(Bloomberg) -- Spanish Prime Minister Pedro Sanchez’s Socialist party is leading exit polls in a regional election in Catalonia in a vote that could complicate his ability to govern in Madrid.

The Socialists led by Salvador Illa are set to win 37 to 40 seats, according to the exit poll published by TV3, the Catalan public TV broadcaster. The separatist group Junts is set to win 33 to 36 seats, while ERC, the leftist pro-independence party that currently governs the region, is set to get 24 to 27 seats.

The winner would need 68 seats to get an absolute majority in the parliament, meaning a round of negotiations to form a coalition will be likely. 

A win by the Socialists would represent an endorsement of Sanchez’s strategy in Catalonia of trying to tamp down the pro-separatist push by offering concessions, including amnesty for those involved in an illegal independence referendum in 2017. 
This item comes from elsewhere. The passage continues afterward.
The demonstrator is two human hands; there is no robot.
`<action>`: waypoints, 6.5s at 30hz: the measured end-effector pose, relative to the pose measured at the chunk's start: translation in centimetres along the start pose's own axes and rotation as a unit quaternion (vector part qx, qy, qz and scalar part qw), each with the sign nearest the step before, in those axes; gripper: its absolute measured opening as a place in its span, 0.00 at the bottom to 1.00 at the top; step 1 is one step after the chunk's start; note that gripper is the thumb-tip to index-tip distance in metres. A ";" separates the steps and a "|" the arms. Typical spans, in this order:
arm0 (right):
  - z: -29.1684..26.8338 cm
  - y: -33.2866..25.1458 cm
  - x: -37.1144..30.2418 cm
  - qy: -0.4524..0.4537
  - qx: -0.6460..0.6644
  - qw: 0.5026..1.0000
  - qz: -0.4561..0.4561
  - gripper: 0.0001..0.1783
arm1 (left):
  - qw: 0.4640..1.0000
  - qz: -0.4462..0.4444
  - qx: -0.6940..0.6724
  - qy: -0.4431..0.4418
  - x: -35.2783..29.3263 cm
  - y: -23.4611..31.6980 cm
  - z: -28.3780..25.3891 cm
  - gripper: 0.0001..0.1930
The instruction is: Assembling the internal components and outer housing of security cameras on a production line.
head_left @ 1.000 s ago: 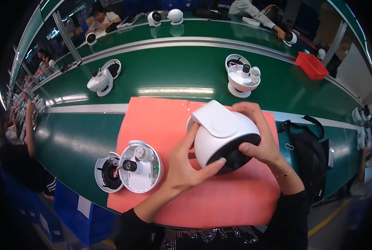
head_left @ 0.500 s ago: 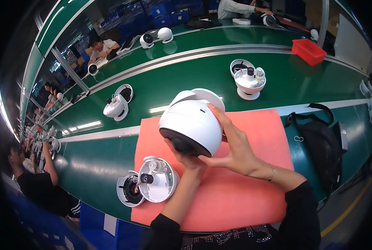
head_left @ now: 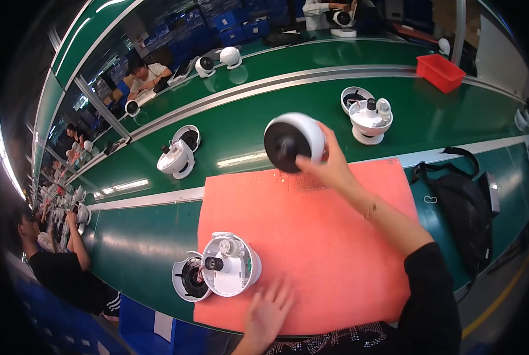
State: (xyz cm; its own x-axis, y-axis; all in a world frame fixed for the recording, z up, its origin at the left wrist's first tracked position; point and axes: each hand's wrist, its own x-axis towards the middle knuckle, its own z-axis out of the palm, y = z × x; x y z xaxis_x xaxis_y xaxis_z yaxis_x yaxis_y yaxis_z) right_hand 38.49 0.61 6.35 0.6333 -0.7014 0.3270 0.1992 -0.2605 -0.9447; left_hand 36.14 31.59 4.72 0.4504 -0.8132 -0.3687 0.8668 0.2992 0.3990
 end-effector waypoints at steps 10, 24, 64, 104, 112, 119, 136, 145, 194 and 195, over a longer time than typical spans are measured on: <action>-0.6 4.0 4.9 0.025 0.218 0.934 0.281 0.52 | 0.961 0.266 0.047 0.055 2.9 5.2 -1.5 0.28; -17.8 5.5 3.1 0.302 0.357 0.878 0.101 0.34 | 0.973 0.224 -0.022 0.055 3.3 12.8 -4.2 0.31; 4.3 -15.5 -14.2 -0.347 -0.185 0.888 -0.240 0.31 | 0.989 -0.029 0.033 -0.138 -4.5 6.6 -5.3 0.46; -0.9 -12.5 -7.8 -0.358 -0.073 0.899 0.240 0.16 | 0.528 0.181 0.825 -0.093 2.0 10.1 5.7 0.20; 0.4 -10.6 -7.2 -0.330 -0.350 0.877 0.000 0.23 | 0.538 0.077 0.830 -0.127 3.6 10.7 6.0 0.20; -0.3 -10.5 -6.5 -0.369 -0.386 0.844 -0.044 0.22 | 0.524 0.066 0.840 -0.128 3.9 10.6 6.3 0.19; 1.4 -14.0 -8.9 -0.468 -0.305 0.798 -0.226 0.22 | 0.509 0.106 0.844 -0.133 4.1 10.6 5.9 0.19; 0.5 -10.8 -9.7 -0.340 -0.082 0.906 0.238 0.23 | 0.742 -0.010 0.649 -0.168 5.4 8.4 3.6 0.28; 14.9 5.1 9.4 0.035 0.310 0.907 0.282 0.55 | 0.965 0.186 0.177 -0.052 21.6 14.2 -0.1 0.21; 14.9 4.3 8.6 0.032 0.309 0.900 0.306 0.53 | 0.962 0.183 0.198 -0.052 21.4 14.5 -0.3 0.20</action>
State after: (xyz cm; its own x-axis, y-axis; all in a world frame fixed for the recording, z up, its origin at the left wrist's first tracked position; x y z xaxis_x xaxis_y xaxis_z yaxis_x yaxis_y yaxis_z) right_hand 55.93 3.36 4.70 0.7255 -0.6296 -0.2778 0.2173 0.5926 -0.7756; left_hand 58.45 18.65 2.35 0.6677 -0.7416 -0.0649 0.4953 0.3775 0.7824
But a strong showing by the Socialists could also spell trouble for Sanchez’s government, which relies on both the main separatist groups to pass legislation. If a Socialist victory in Catalonia leads to either the Junts or the ERC pulling support for the Socialists in Madrid, it could cause legislative deadlock and potentially a new national election.


Even if the pro-independence bloc comes out ahead, it is far from certain that they will strike a deal given the animosity between Carles Puigdemont, the leader of the Junts, and ERC chief Pere Aragones. After the two parties formed a coalition in 2021, Junts stepped away from it, sending the region on a path to Sunday’s snap election.

A repeat vote may be a likely scenario, according to experts and party insiders. That won’t be good for Catalonia, it won’t solve any of the fundamental problems facing Spain or Sanchez, but it might keep him on the high wire for another few months at least.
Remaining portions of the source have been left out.